§ **YOUR TASK**
Where in the data does the word "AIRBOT" appear? Find those lines and copy them.

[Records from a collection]
■ ■ ■ ■ ■

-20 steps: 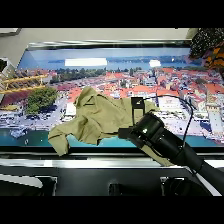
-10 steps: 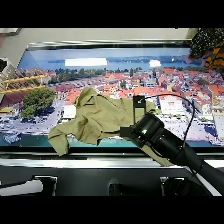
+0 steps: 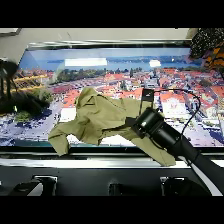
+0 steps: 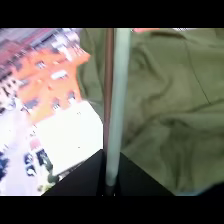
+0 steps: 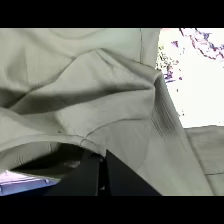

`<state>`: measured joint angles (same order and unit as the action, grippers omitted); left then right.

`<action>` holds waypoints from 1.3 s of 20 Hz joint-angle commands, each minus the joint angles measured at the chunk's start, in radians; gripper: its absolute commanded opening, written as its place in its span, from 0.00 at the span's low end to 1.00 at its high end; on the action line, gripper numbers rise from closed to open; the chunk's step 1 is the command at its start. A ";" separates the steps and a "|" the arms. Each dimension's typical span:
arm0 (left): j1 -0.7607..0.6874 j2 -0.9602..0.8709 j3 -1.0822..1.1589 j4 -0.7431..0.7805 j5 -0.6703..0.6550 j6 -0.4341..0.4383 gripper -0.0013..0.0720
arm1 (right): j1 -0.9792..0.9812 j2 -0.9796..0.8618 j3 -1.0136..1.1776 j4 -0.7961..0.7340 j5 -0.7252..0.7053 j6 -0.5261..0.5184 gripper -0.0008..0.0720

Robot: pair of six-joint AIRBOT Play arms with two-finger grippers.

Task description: Fold the clothes and pants, and hang the long-sleeved shirts on hangers.

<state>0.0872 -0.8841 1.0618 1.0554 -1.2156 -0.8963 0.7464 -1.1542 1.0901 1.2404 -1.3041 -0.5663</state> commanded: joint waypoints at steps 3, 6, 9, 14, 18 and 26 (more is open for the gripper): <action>-0.064 0.365 -0.355 -0.021 -0.116 0.022 0.06 | -0.174 -0.022 0.000 0.112 0.111 -0.079 0.07; -0.064 0.519 -0.449 -0.021 -0.193 -0.023 0.06 | -0.222 -0.046 0.000 0.133 0.121 -0.137 0.07; -0.064 0.630 -0.499 -0.054 -0.201 -0.084 0.06 | -0.226 -0.088 0.000 0.144 0.125 -0.158 0.07; -0.064 0.661 -0.613 -0.162 -0.112 -0.027 0.06 | -0.227 -0.134 0.000 0.147 0.124 -0.159 0.07; -0.064 0.581 -0.615 -0.184 -0.043 0.045 0.06 | -0.227 -0.134 0.001 0.145 0.076 -0.159 0.07; -0.064 0.464 -0.468 -0.181 -0.227 0.142 0.06 | -0.246 -0.140 0.002 0.098 0.103 -0.097 0.07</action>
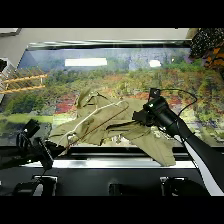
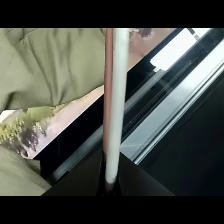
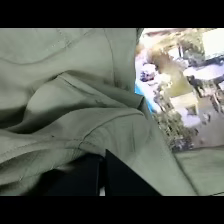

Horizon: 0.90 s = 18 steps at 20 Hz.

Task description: Fold the clothes and pants, and hang the long-sleeved shirts on hangers.

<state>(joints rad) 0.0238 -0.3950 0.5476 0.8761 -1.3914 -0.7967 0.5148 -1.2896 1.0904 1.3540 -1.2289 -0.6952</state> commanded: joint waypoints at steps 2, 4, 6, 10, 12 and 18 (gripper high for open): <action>0.000 -0.025 0.057 -0.005 -0.060 0.050 0.06 | -0.065 -0.017 0.002 0.010 0.043 0.037 0.07; -0.001 -0.025 0.056 -0.005 -0.069 0.050 0.06 | -0.129 -0.027 0.002 0.055 0.086 0.011 0.07; -0.001 -0.025 0.056 -0.013 -0.072 0.052 0.06 | -0.173 -0.038 0.002 0.109 0.149 -0.029 0.07; -0.001 -0.040 0.056 -0.066 -0.082 0.072 0.06 | -0.188 -0.075 0.003 0.140 0.203 -0.058 0.07; -0.016 -0.078 0.052 -0.066 -0.085 0.072 0.06 | -0.188 -0.079 0.003 0.142 0.219 -0.056 0.07; -0.106 -0.220 0.027 -0.041 -0.047 0.073 0.06 | -0.188 -0.079 0.026 0.134 0.232 -0.058 0.07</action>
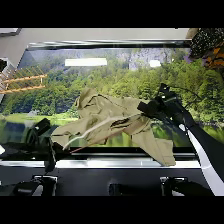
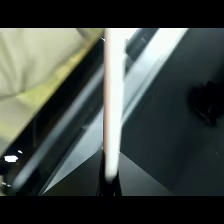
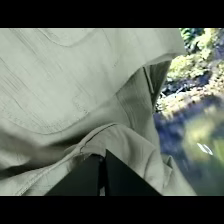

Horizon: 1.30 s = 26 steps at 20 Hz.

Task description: Fold the clothes and pants, and hang the long-sleeved shirts on hangers.

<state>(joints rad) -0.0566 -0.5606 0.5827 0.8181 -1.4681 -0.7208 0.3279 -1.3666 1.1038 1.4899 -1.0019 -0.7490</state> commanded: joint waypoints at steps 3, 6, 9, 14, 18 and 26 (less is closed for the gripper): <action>-0.026 -0.090 -0.008 0.022 0.062 0.006 0.06 | -0.001 0.005 0.025 -0.002 -0.028 -0.033 0.07; -0.025 -0.089 -0.002 0.020 0.080 0.018 0.06 | -0.001 0.009 0.025 -0.012 -0.080 -0.055 0.07; -0.015 -0.059 0.058 0.019 0.062 0.018 0.06 | -0.001 0.009 0.025 -0.056 -0.093 -0.058 0.07; 0.016 -0.007 0.106 0.019 0.030 0.009 0.06 | -0.001 0.009 0.025 -0.097 -0.079 -0.023 0.07; 0.016 0.006 0.106 -0.004 0.014 -0.001 0.06 | -0.001 0.005 0.025 -0.098 -0.073 -0.010 0.07; 0.016 -0.063 0.104 0.023 0.049 0.008 0.06 | 0.000 0.008 0.025 -0.053 -0.076 -0.010 0.07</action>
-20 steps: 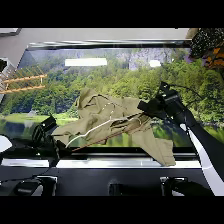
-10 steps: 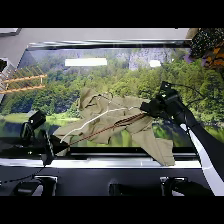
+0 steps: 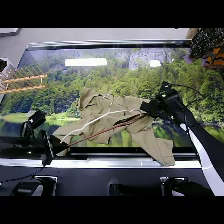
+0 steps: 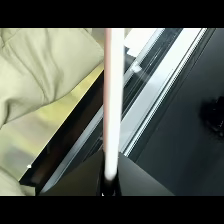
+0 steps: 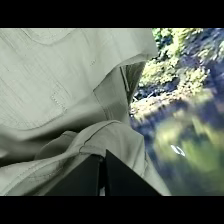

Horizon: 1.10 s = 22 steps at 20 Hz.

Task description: Fold the clothes and pants, and hang the long-sleeved shirts on hangers.

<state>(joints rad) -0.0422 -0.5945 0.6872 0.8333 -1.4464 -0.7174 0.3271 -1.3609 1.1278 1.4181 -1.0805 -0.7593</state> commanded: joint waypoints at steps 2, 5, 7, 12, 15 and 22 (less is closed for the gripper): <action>-0.003 -0.072 -0.001 0.008 0.033 0.019 0.06 | 0.001 0.011 0.001 0.031 0.011 -0.004 0.07; -0.015 -0.126 -0.001 0.004 0.075 0.043 0.06 | 0.001 0.033 0.001 0.037 0.013 -0.021 0.07; -0.028 -0.150 -0.001 0.004 0.077 0.049 0.06 | 0.001 0.052 0.001 0.037 0.013 -0.027 0.07; -0.101 -0.167 0.000 -0.022 0.079 0.048 0.06 | 0.001 0.104 0.001 0.061 0.078 -0.051 0.07; -0.128 -0.167 0.000 -0.035 0.103 0.045 0.06 | 0.001 0.154 0.001 0.090 0.108 -0.080 0.07; -0.128 -0.167 0.000 -0.077 0.189 0.045 0.06 | 0.001 0.327 0.001 0.186 0.073 -0.147 0.07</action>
<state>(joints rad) -0.1677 -0.7612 0.6868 0.7738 -1.3041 -0.6720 0.3271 -1.1038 1.1278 1.5585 -0.9882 -0.8848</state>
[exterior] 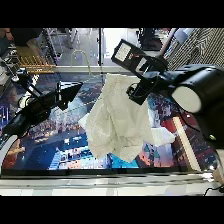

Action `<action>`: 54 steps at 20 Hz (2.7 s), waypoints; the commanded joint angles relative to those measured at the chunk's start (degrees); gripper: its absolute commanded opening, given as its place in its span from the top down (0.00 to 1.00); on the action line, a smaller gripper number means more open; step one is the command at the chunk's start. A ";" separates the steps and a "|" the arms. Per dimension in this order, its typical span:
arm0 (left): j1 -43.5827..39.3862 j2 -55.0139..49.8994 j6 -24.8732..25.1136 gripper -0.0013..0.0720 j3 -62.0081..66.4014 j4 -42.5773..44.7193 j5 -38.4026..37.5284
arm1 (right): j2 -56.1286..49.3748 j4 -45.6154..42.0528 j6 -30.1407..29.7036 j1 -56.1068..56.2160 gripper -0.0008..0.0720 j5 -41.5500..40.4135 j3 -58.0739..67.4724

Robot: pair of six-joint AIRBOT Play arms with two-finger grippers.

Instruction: Fold the clothes and pants, and hang the long-sleeved shirts on hangers.

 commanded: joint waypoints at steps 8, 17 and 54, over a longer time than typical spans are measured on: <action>-0.09 -0.81 0.68 0.96 -0.07 -0.50 -0.02 | -15.63 17.75 -16.50 -4.61 0.65 -23.96 -0.68; 4.33 -0.33 -9.11 0.01 10.01 10.21 12.44 | -14.49 18.99 -19.69 -4.66 0.95 -5.44 -0.70; -21.88 7.08 -123.34 0.97 10.25 115.10 65.18 | -4.35 18.01 14.36 -11.93 0.95 12.04 10.36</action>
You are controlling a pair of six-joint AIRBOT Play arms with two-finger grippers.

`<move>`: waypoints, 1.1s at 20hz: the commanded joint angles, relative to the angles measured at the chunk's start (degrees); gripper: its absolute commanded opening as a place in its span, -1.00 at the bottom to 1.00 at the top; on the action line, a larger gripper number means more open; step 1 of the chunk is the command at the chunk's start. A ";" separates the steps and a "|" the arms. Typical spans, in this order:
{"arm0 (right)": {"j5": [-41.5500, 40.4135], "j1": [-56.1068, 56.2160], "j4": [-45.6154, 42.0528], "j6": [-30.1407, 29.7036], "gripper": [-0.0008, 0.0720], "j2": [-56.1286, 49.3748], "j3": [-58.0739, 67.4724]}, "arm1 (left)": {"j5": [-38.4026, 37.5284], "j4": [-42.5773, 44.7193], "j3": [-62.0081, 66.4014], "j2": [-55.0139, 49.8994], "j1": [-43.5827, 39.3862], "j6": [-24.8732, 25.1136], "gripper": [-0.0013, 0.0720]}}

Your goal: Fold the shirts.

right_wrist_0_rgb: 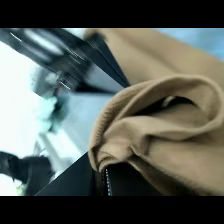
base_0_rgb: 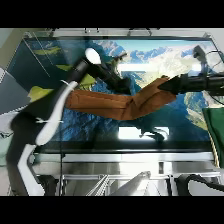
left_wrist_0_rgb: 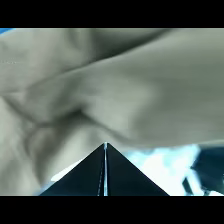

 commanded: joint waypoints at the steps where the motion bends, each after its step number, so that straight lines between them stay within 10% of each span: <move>1: -2.75 9.20 5.35 0.74 -0.90 -0.94 -0.04 | -5.14 -2.23 -0.81 9.57 6.69 1.07 -0.97; 7: -37.68 36.92 -6.34 -0.79 -0.90 -4.33 4.33 | -5.07 -2.23 -16.63 25.68 20.70 4.66 -0.97; 15: -34.03 50.38 -19.65 13.88 -0.86 -31.91 35.45 | -1.77 -2.73 -41.57 34.51 30.91 13.09 -0.96; 17: -31.93 51.52 -18.91 13.88 0.62 -36.09 41.64 | -0.55 -5.27 -45.16 35.56 33.27 14.69 -0.96; 22: -25.88 50.69 -19.80 13.81 0.61 -32.96 48.72 | 0.44 -10.27 -47.56 37.22 40.57 16.79 -0.96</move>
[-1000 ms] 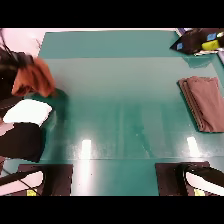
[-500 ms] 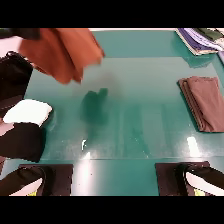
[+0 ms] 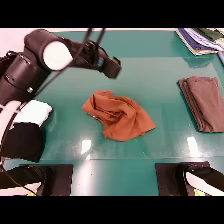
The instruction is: Fold the shirts.
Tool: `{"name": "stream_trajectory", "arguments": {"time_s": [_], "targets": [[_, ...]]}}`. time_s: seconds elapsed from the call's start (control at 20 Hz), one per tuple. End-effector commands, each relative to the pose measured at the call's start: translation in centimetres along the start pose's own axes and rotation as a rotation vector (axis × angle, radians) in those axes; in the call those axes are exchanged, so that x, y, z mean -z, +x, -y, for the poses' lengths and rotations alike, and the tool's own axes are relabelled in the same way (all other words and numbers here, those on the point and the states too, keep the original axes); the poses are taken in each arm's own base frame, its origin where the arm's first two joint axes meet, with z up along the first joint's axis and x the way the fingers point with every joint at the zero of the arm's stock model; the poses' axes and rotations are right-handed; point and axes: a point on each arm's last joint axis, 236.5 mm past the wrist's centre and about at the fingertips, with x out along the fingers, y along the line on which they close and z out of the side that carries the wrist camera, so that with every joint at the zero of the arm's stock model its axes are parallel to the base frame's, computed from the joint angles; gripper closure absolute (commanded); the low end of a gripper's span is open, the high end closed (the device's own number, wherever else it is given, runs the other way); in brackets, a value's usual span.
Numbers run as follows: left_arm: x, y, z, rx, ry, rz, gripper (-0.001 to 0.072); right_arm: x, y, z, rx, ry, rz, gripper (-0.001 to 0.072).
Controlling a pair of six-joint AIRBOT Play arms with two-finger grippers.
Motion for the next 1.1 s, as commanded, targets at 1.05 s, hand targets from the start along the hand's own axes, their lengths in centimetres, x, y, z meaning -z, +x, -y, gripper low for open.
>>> {"name": "stream_trajectory", "arguments": {"time_s": [1.05], "targets": [[31.2, 7.5, -7.5, 0.193, -0.92, -0.526, 0.023, 3.8, 3.0, 0.8, -0.018, 0.033, -0.166, 0.0691]]}}
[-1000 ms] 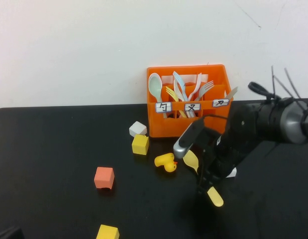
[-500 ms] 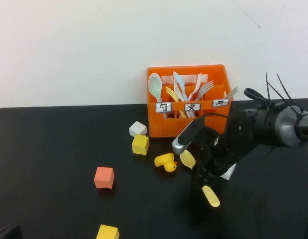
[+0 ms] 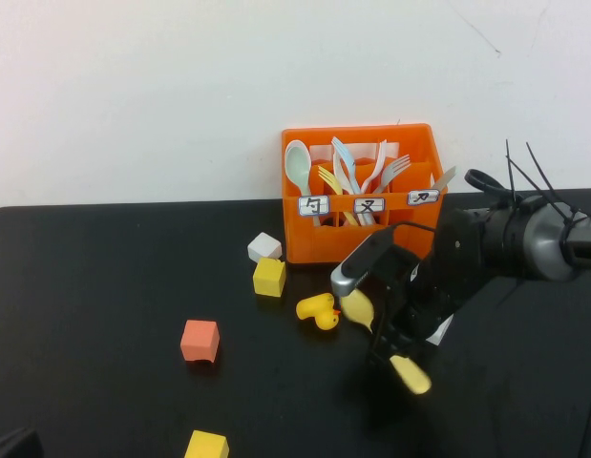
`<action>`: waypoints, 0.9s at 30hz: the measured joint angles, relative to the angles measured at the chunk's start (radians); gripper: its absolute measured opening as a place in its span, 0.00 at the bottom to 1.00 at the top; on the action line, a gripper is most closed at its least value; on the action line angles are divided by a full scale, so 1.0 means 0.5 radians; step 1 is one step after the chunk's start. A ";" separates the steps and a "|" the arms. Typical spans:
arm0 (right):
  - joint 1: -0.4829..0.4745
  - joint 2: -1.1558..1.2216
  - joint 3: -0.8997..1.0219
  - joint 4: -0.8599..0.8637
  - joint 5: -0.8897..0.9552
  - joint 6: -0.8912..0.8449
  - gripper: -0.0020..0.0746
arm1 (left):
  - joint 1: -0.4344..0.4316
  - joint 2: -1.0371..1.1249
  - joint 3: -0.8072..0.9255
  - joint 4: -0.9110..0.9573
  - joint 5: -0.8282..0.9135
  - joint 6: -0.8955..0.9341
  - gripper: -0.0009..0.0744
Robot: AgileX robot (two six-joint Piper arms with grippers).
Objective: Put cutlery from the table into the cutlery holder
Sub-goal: Pick up the spoon, then place the spoon on the box
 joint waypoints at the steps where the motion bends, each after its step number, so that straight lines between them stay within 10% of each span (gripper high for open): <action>1: 0.000 0.000 0.000 0.000 0.000 0.009 0.32 | 0.000 0.000 0.000 0.000 0.000 0.000 0.01; 27: 0.000 -0.328 0.013 0.016 0.158 0.039 0.20 | 0.000 0.000 0.000 0.000 -0.010 -0.039 0.01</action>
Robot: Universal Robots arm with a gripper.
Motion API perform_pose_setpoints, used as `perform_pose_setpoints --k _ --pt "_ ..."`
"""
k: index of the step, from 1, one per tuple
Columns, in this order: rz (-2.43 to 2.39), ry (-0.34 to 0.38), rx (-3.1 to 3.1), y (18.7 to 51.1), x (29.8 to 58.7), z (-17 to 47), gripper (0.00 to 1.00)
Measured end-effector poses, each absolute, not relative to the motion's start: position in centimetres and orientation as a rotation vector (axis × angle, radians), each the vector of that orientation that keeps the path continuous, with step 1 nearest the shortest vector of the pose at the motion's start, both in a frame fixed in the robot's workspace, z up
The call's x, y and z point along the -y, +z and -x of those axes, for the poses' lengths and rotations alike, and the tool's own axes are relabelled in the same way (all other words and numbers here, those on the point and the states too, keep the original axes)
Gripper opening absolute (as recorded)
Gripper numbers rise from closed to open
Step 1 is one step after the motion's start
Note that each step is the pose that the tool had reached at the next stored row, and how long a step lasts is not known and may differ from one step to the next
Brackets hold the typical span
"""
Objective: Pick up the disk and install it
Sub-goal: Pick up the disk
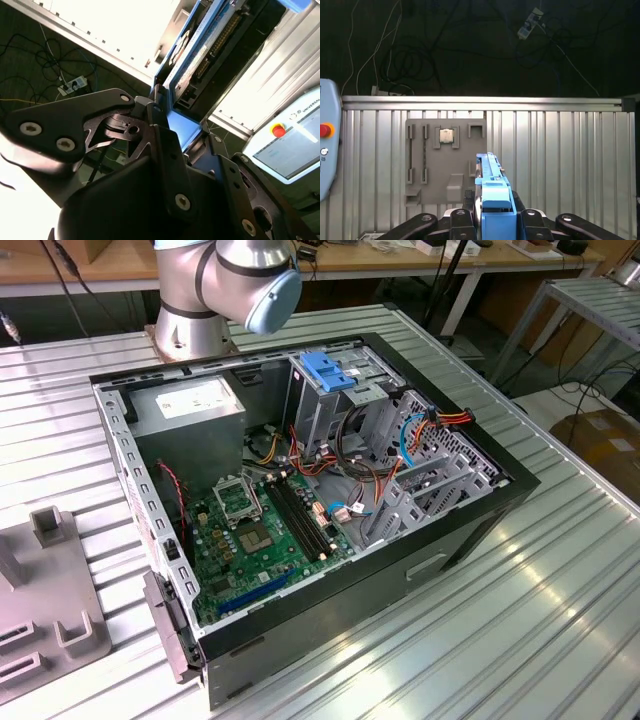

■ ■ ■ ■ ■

§ **TASK OUTPUT**
Robot: pair of six-joint AIRBOT Play arms with two-finger grippers.
Robot: pair of six-joint AIRBOT Play arms with two-finger grippers.
You are controlling a pair of six-joint AIRBOT Play arms with two-finger grippers.
Controlling a pair of six-joint AIRBOT Play arms with two-finger grippers.

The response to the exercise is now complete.